Алексей Михайлович долго смотрел в лицо великому послу.
— Царству нужен покой.
— За покой тоже надо платить.
— А казакам покой разве не надобен?
— Покой народу нужен, хлебопашцам. Казаки — не народ. Иные хуже татар. Для иных мирная жизнь — страшнее смерти. Их хлеб — грабёж, их питьё — война.
— Мне многие говорят: ты, Афанасий Лаврентьевич, не любишь Малороссии, казаков — ненавидишь.
— Я люблю всё, что полезно и выгодно моему государю. Честность в службе для меня превыше самой жизни. А можно ли верить запорожским казакам? Хмельницкий убежал от своего войска из-под Берестечка. Знал: казаки, спасая себя, не задумываясь выдадут его полякам. Как выдали Наливайко и многих, многих. Хмельницкий семь лет молил тебя, великого государя, принять погибающую Украину под великую твою руку и сам же затевал измену, сносясь тайно со шведами. Выговский продавал Москве секреты Хмельницкого, но пришёл час, и перекинулся на сторону поляков, а от поляков снова к Москве. Юрий Хмельницкий, испугавшись суровой схватки, предал несчастного Шереметева. Тетеря просил у тебя города и перебежал на сторону короля, как будто не поляки разорили до обнищания его родину.
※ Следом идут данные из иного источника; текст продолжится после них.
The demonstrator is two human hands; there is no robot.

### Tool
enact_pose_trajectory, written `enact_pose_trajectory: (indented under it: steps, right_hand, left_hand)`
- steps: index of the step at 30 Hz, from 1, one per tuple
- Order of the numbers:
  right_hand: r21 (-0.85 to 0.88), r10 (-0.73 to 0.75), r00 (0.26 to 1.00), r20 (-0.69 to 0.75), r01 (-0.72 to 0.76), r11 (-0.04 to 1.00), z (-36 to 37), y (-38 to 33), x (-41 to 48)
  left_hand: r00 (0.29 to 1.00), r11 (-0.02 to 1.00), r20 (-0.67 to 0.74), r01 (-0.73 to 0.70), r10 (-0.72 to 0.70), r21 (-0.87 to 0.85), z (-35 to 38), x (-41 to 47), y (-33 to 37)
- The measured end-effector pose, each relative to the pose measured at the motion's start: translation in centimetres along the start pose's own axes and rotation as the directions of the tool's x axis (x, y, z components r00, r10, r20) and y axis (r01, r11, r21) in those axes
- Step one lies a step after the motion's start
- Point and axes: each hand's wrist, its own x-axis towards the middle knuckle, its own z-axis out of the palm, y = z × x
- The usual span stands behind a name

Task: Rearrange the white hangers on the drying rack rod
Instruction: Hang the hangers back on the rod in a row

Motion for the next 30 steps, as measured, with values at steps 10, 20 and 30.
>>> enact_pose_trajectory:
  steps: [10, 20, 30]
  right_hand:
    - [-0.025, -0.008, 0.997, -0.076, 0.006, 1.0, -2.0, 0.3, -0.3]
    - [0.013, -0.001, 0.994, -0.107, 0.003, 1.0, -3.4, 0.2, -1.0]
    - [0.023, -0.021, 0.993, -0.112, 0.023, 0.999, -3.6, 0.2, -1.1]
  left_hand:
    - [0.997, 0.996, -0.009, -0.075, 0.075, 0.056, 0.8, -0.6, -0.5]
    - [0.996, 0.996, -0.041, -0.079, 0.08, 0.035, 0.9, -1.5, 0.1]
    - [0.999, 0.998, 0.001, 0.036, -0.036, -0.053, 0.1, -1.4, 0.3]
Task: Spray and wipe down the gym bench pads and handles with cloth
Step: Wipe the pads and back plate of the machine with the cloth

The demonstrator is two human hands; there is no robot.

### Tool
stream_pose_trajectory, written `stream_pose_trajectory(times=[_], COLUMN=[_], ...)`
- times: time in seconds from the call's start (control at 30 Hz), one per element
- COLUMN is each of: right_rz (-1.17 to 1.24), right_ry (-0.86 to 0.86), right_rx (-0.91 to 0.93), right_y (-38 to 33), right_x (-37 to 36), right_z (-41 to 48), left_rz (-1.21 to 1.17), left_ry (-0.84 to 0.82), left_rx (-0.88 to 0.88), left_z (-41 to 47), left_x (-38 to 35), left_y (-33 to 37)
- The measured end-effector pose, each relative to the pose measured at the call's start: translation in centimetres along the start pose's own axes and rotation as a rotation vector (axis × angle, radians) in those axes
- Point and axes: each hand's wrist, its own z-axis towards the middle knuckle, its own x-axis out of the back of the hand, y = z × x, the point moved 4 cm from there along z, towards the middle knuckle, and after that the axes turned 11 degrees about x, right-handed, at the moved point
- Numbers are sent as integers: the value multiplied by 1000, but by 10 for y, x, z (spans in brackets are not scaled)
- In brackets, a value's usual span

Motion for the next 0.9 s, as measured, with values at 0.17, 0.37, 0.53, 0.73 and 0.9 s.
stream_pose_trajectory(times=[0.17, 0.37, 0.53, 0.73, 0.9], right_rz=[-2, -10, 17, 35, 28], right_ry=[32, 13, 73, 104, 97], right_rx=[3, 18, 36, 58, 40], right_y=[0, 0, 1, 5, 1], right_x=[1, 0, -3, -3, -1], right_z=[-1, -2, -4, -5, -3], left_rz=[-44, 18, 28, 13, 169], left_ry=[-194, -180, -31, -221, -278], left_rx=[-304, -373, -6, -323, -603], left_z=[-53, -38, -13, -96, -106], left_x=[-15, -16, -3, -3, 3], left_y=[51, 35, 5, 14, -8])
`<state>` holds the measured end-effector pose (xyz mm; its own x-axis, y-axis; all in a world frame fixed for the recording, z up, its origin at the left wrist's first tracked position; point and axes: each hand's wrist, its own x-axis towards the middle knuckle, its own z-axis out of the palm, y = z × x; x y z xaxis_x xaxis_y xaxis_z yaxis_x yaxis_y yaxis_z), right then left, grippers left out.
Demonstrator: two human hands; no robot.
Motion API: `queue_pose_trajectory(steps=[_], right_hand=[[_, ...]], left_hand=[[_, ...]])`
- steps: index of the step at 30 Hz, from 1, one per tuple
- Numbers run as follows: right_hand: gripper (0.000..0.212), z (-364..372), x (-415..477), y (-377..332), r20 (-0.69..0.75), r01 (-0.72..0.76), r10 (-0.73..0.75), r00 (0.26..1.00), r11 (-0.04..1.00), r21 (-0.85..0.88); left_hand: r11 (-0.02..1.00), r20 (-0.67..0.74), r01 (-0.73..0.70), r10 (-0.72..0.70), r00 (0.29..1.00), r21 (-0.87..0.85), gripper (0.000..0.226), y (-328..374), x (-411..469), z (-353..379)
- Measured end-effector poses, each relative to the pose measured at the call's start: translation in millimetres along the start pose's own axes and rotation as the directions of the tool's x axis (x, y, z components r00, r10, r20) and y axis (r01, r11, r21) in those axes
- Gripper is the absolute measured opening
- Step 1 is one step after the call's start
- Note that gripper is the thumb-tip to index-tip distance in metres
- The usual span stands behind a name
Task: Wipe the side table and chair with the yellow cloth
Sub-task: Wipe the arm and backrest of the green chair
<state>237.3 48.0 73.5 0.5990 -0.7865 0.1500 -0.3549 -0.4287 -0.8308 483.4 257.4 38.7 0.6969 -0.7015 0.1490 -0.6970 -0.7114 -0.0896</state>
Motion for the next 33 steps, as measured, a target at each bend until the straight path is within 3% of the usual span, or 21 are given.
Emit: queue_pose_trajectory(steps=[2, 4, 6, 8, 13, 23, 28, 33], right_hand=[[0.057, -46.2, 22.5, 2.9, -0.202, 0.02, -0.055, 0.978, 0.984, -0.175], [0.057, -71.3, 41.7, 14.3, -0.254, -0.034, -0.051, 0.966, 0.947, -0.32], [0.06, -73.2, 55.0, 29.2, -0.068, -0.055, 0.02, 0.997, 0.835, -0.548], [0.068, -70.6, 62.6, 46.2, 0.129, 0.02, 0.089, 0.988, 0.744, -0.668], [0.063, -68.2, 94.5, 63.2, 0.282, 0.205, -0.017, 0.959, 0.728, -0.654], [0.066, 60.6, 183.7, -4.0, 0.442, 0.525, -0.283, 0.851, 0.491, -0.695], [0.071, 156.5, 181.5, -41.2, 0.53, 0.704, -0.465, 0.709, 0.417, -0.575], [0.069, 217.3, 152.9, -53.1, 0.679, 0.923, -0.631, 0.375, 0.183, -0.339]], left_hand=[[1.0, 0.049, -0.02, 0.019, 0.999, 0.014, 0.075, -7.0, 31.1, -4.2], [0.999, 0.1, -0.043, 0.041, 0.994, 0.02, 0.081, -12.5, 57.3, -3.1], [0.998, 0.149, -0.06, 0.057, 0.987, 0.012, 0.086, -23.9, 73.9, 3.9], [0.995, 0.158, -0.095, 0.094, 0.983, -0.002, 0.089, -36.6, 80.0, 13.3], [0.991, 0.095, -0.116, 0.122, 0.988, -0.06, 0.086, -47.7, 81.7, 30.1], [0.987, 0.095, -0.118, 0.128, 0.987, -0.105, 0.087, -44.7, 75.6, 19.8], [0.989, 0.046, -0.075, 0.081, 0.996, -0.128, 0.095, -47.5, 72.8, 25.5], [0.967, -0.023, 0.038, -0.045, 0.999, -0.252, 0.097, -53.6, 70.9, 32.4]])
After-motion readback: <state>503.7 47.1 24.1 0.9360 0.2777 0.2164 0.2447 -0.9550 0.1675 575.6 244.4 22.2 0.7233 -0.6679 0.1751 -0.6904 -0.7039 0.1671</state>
Прости меня, великий государь, я не верю Брюховецкому, не верю, что Дорошенко честно будет служить королю. Казаки — перекати-поле. Горазды слабого разорвать на части. Уважать мне их не за что. По мне, дешевле иметь их в неприятелях, нежели в друзьях. Не дрогнут ударить ножом в спину. Предают же не когда ты силён, а когда тебе нужна помощь.
У Алексея Михайловича глаза заблестели, в лице мелькнула хитринка.
— Афанасий Лаврентьевич, хочешь яблочка отведать?
— С благодарностью, государь! — Удивления скрыть не сумел-таки.
Алексей Михайлович обрадовался, хлопнул в ладоши.
— Яблок! Моих! — приказал вошедшему стольнику.
Стольник принёс татарское блюдо, на блюде горкой — яблоки. Разной величины, разного цвета.
— Отведывай от каждого понемногу, — попросил царь, подавая гостю нож.
Афанасий Лаврентьевич отведывал. Все яблоки были разного вкуса.
— Есть похожие? — спросил Алексей Михайлович.
— Нет, государь. Я не считал, сортов тридцать, должно быть...
— Тридцать три!.. — Алексей Михайлович поднял палец кверху. — Но здесь одна тайна. Угадай.
— Ума, государь, не приложу! — Афанасий Лаврентьевич принялся разглядывать яблоки. — Из твоего, государева, сада, ты сам сказал: «Моих!»